One of Rep. Paul Broun’s (R-GA) most frequent targets is the federal government, which he has in the past claimed is going to kill people by passing comprehensive health care reform and clean energy legislation. Now, the Atlanta Journal Constitution has discovered that Broun “was a part-owner of a bank” started by his brother that failed in March and had to be taken over by the FDIC to protect its depositors, meaning that the very same federal government the congressman demonizes was forced to save his failing business and its customers. Asked for comment by the paper, Broun attacked the federal government, saying that it’s “totally wrong” for the government to be taking over failed banks like his and protecting the depositors:
But after an Atlanta Journal-Constitution examination of congressional financial disclosure forms revealed that Broun was an investor in the [failed] bank, the Republican congressman from Athens had a very strong opinion about who’s to blame: the federal government. “The federal government is closing these banks down when there is absolutely no reason to do so,” he said. “It’s just totally wrong.”

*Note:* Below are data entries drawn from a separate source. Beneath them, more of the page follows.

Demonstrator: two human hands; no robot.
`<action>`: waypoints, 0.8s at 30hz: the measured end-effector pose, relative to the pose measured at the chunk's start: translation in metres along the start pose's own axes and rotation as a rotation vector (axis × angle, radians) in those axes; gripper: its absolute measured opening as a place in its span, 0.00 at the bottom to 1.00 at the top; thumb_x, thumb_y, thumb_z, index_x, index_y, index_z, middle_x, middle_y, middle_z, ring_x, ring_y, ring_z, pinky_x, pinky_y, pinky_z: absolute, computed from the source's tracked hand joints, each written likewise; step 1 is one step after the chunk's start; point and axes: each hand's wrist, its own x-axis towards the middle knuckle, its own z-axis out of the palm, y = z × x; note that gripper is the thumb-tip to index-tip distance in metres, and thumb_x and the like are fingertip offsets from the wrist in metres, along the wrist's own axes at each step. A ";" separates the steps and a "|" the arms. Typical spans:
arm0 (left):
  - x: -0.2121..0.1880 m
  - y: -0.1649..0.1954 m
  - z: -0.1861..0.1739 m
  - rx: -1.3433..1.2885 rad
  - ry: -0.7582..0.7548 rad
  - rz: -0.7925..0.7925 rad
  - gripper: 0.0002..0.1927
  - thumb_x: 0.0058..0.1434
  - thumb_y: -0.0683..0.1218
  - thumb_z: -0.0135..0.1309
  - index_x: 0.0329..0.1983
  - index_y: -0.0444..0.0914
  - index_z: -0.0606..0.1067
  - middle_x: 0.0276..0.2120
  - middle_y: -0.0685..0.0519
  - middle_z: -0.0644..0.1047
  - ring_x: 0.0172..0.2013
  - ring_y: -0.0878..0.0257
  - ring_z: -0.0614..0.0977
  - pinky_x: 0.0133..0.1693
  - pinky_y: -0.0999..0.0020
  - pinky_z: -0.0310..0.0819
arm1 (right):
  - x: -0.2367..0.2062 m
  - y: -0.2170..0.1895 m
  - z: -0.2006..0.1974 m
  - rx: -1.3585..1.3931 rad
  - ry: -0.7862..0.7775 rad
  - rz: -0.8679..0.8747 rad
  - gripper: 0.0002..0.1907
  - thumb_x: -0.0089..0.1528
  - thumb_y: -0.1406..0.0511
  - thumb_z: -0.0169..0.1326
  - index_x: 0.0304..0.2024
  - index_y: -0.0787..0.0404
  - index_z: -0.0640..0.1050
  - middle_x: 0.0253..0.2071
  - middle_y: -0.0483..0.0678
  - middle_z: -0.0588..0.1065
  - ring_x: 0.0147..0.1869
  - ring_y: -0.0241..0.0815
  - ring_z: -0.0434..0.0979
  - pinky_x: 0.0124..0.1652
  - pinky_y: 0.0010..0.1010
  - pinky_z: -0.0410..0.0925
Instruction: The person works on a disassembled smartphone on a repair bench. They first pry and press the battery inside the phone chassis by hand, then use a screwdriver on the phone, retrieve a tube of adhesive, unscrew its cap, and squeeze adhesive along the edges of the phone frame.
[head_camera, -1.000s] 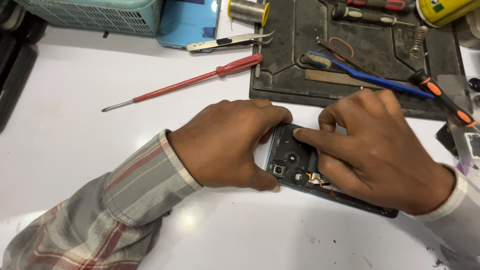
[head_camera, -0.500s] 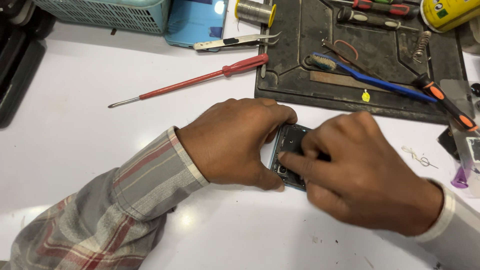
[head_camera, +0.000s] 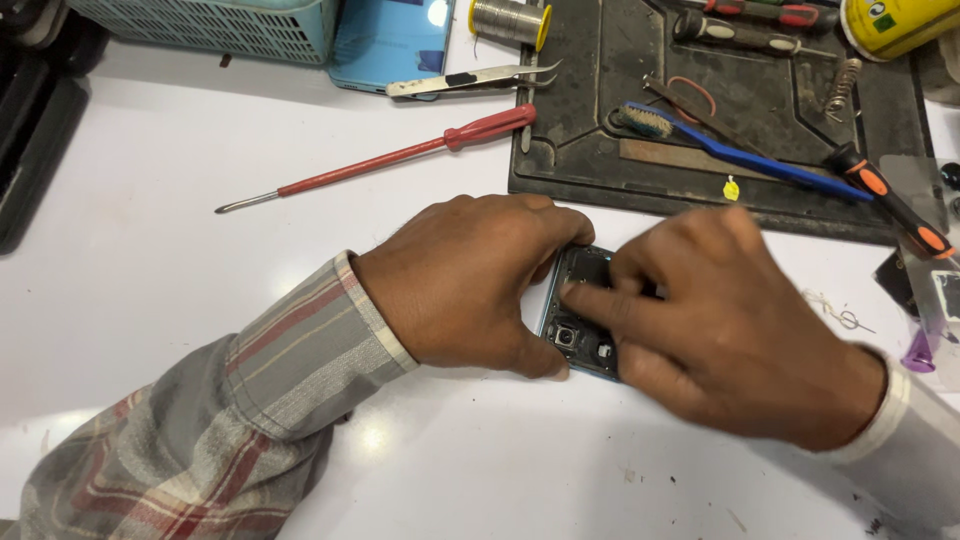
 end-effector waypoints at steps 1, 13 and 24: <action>0.001 0.000 -0.001 0.009 -0.001 -0.003 0.31 0.37 0.57 0.72 0.40 0.40 0.74 0.33 0.51 0.76 0.36 0.52 0.81 0.36 0.54 0.74 | 0.000 0.000 0.000 0.011 -0.011 -0.018 0.23 0.47 0.67 0.56 0.47 0.56 0.83 0.35 0.45 0.70 0.42 0.44 0.67 0.43 0.45 0.57; 0.002 0.004 -0.001 -0.013 0.021 0.013 0.32 0.36 0.56 0.72 0.44 0.41 0.76 0.33 0.52 0.77 0.35 0.53 0.81 0.36 0.56 0.74 | -0.002 0.018 -0.002 -0.089 0.026 0.061 0.24 0.52 0.66 0.54 0.52 0.54 0.82 0.39 0.46 0.71 0.45 0.48 0.65 0.44 0.45 0.56; 0.002 0.005 -0.002 -0.006 -0.016 -0.023 0.36 0.37 0.57 0.72 0.49 0.41 0.75 0.31 0.53 0.76 0.34 0.55 0.81 0.36 0.57 0.74 | -0.012 0.023 -0.014 -0.093 0.013 0.097 0.21 0.47 0.65 0.55 0.43 0.53 0.85 0.32 0.43 0.70 0.40 0.46 0.65 0.42 0.44 0.56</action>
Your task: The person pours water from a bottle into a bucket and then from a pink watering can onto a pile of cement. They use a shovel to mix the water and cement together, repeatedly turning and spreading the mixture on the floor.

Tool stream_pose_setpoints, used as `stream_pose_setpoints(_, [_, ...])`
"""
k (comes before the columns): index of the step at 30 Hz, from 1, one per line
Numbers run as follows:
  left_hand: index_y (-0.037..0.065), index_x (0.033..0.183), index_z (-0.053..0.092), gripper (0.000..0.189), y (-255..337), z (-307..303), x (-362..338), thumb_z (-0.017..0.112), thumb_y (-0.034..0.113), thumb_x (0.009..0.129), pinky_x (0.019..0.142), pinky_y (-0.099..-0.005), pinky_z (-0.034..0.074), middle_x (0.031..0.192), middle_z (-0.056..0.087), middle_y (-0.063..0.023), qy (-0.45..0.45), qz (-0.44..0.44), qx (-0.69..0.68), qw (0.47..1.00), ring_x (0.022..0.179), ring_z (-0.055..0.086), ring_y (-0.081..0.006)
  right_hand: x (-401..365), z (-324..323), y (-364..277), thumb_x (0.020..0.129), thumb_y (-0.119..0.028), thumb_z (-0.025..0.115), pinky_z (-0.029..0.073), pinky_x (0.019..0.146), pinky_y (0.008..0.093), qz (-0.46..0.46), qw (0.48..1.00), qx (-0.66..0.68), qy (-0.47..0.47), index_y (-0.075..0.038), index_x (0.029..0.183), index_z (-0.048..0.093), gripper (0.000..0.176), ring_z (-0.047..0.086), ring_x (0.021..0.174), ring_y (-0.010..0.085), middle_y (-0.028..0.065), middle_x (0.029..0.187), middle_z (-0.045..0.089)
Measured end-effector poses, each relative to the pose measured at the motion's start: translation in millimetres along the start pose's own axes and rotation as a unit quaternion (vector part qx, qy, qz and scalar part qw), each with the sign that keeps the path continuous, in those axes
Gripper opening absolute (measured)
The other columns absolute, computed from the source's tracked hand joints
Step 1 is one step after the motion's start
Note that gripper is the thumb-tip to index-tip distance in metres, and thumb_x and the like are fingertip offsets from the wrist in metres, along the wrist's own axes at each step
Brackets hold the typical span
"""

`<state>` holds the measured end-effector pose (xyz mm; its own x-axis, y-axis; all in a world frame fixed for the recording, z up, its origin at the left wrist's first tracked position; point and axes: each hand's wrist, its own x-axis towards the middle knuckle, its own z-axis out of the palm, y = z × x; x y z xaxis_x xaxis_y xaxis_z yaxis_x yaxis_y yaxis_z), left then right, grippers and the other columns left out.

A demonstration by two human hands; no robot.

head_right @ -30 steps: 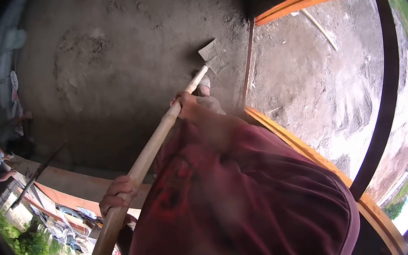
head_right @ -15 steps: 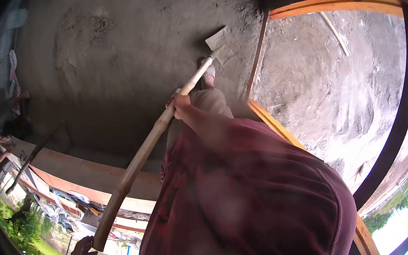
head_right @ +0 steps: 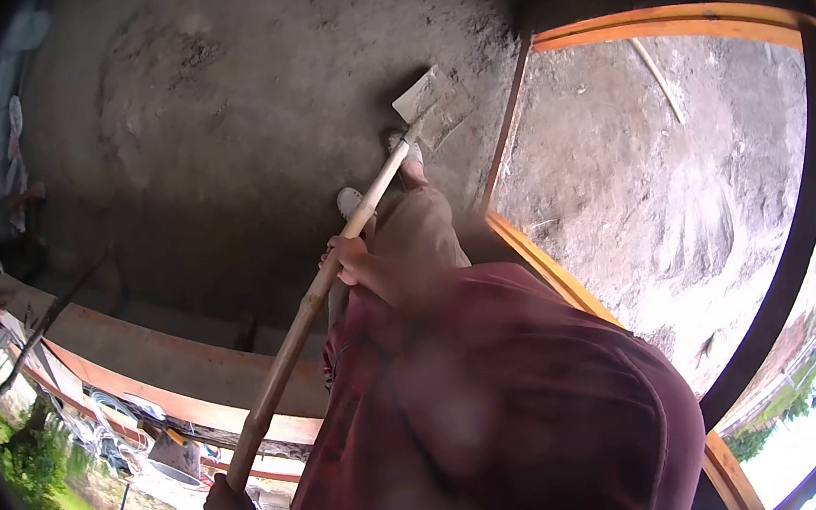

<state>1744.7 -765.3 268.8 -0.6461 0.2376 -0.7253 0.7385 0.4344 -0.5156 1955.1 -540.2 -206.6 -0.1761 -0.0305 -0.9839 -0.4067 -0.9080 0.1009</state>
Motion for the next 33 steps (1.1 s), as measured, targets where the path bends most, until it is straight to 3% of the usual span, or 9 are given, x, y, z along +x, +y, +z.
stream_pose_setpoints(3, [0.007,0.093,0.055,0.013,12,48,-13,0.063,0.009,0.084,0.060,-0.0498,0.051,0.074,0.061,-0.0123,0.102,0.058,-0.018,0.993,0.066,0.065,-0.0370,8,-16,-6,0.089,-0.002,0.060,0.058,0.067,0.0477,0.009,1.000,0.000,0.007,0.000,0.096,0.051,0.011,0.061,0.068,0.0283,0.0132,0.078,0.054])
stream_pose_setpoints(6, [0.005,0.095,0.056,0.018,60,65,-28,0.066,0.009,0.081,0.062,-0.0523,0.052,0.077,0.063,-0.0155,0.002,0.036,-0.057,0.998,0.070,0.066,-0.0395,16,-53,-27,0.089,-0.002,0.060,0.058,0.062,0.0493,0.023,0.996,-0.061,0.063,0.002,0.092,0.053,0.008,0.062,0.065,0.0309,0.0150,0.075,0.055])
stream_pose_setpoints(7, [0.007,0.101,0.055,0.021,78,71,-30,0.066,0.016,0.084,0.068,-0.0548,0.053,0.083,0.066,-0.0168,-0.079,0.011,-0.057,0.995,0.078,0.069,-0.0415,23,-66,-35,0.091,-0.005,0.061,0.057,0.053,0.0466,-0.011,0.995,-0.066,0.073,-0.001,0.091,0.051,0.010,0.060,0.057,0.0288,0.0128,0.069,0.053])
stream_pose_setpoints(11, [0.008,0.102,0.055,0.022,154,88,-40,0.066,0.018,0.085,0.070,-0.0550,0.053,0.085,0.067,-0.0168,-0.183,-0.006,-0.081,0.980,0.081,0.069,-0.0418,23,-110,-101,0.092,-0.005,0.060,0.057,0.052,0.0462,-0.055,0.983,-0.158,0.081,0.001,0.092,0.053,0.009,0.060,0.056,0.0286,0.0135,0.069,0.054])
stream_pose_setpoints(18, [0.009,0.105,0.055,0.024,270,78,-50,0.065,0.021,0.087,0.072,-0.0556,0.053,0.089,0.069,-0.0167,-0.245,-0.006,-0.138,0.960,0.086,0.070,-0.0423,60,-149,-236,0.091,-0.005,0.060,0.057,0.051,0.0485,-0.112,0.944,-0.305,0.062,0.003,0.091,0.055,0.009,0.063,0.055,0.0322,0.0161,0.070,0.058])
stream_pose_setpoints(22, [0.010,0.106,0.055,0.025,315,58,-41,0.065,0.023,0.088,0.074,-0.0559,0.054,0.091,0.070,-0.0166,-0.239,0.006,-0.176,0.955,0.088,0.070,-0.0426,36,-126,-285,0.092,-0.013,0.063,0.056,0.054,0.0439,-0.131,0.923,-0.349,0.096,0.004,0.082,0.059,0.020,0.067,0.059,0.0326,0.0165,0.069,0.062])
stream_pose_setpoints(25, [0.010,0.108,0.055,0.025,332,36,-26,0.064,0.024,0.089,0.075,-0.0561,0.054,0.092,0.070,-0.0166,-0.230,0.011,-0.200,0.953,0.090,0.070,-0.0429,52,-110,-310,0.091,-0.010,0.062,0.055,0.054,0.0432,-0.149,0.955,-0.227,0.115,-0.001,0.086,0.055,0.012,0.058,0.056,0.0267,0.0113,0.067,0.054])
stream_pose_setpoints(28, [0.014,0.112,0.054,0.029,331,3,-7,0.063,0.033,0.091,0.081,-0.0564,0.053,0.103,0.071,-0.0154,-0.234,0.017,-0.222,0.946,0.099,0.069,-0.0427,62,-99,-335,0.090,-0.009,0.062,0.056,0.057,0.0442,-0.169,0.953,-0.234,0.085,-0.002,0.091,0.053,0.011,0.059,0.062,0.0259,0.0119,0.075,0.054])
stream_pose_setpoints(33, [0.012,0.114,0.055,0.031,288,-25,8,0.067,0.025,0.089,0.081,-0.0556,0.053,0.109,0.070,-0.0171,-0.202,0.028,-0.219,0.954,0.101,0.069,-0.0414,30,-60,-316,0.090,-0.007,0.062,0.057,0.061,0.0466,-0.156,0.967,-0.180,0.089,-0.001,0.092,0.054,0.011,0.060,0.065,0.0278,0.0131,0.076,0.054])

State and federal regulators on March 26 shut down four-branch McIntosh Commercial and sold its assets to West Point, Ga.-based CharterBank after determining McIntosh was insolvent and unable to pay its debts. The bank, founded in 2002, lost $28 million over the past two years and had $88 million in troubled loans on its books. The failure was expected to cost the federal Deposit Insurance Fund more than $123 million. [...]
“Sheila Bair [the FDIC's chairman] and the FDIC that’s forcing all of this, under the direction of this [Obama] administration, needs to back off and let community banks do what they should be doing,” [Broun] said.
Of course, if the federal government were to “back off” from its New Deal-era FDIC program and allow a failed bank like the one Broun co-owned to close down, its depositors would lose millions of dollars in their savings through no fault of their own. “Our job is to protect depositors,” FDIC spokesman LaJuan Williams-Young told the press. “We don’t want depositors to lose any money. And when it comes to an institution that a regulator has deemed insolvent, as soon as that is closed, the safer depositors are.”